From BBC News 1/27/2010,
By Tim Weber
Business editor, BBC News website, in Davos
Legendary investor George Soros has called for a radical break-up of banks that are "too big to fail".
He also backed US President Barack Obama’s proposed reforms to limit the size of banks at the World Economic Forum in Davos.
Speaking at a private lunch, Mr Soros told journalists that Wall Street bankers opposing Mr Obama’s plans were "tone-deaf".
…
‘Goldman in Somalia’
Analysing attempts to overcome the crisis, Mr Soros had plenty of praise for Mr Obama’s plan to split big banks – separating their commercial banking bits and their investment arms.
Even after the break-up proposed by Mr Obama, most investment banks would "still be too big to fail," Mr Soros told the lunch guests.
To contain these banks, he said all major economies would have to agree on a common set of financial regulation that set strict limits for leverage – how much money the banks can borrow to invest.
Without a global agreement, capital would simply move to the least regulated country.

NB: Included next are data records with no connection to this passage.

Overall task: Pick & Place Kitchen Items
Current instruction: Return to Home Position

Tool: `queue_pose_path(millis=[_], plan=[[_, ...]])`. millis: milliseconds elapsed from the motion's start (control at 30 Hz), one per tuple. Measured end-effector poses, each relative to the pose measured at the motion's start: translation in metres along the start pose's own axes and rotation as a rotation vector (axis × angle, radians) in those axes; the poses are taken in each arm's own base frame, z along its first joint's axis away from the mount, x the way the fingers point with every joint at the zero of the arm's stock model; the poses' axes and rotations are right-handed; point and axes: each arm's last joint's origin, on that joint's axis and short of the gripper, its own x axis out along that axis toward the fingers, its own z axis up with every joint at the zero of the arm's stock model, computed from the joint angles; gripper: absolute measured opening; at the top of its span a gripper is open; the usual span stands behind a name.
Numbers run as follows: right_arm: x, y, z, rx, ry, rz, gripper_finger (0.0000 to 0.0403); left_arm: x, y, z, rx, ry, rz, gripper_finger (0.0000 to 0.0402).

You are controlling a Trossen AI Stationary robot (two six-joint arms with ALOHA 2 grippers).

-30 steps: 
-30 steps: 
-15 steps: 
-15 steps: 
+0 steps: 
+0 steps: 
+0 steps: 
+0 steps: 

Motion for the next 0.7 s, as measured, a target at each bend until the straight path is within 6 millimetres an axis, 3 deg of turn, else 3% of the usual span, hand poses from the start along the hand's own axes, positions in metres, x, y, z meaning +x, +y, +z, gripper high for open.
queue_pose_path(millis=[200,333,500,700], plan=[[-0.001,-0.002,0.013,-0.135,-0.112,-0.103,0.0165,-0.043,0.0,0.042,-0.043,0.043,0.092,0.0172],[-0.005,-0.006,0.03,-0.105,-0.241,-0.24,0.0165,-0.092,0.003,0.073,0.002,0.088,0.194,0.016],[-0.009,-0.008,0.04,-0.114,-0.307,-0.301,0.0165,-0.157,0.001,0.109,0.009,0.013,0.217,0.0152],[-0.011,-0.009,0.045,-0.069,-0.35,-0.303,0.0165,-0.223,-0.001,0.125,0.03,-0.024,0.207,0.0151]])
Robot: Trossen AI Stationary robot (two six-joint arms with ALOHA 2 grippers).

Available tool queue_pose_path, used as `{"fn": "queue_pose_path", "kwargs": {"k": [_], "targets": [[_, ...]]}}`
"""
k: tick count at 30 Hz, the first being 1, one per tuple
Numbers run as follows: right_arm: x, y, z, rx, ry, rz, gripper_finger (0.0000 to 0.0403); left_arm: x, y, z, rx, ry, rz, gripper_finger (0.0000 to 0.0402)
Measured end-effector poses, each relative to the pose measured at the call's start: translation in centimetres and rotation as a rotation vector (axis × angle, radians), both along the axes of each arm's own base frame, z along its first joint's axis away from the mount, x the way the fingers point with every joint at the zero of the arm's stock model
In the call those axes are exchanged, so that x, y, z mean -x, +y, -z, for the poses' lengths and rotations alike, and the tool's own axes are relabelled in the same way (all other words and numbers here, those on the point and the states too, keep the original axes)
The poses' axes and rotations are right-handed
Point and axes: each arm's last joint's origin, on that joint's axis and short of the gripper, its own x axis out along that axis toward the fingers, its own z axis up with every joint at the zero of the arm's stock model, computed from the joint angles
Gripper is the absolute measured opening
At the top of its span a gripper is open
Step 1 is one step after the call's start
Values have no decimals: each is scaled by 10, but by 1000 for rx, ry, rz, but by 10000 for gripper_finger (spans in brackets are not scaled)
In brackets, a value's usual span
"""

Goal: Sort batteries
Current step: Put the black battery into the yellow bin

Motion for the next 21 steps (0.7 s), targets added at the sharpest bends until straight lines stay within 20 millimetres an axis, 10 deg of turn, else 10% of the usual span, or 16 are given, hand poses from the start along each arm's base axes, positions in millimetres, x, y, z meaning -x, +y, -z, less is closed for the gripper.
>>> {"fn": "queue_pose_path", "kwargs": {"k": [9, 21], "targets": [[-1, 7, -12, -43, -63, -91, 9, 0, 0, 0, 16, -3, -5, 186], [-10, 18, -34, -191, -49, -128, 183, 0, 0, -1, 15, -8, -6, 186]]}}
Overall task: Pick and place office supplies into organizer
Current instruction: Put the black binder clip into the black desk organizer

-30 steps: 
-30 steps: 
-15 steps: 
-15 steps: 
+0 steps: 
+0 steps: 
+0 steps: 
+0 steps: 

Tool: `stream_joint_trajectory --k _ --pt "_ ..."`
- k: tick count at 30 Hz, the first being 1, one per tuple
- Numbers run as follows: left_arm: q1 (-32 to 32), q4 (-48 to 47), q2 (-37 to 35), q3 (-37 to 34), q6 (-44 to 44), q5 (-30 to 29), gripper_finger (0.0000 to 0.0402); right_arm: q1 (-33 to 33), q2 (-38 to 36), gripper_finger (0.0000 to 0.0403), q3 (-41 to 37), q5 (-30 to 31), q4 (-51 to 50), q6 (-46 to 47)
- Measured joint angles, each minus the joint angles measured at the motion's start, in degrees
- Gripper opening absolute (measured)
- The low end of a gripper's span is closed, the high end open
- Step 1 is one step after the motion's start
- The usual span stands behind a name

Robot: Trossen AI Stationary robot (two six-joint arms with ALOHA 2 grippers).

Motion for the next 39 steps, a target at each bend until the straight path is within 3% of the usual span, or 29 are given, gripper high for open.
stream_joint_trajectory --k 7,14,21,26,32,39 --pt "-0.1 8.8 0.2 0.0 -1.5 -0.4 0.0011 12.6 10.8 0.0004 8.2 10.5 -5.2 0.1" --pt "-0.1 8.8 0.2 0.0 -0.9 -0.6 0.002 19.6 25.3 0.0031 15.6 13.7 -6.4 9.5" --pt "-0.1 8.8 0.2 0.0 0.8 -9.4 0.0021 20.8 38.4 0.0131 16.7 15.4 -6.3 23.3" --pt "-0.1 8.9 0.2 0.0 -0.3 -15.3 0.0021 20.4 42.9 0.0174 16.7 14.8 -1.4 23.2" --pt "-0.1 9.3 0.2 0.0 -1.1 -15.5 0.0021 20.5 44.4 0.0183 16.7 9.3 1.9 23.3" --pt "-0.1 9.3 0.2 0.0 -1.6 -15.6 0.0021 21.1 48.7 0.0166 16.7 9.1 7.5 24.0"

However, if all major economies participated, they could exercise the necessary controls over money flow to prevent rogue states from circumventing the system – or stop "Goldman Sachs from setting up shop in Somalia," as one of the participants called it.
Super bubble
Mr Soros called the current economic crisis a "super bubble" that had been "generated by the system itself," and was the culmination of 25 years of "smaller bubbles" and misguided attempts to tackle them.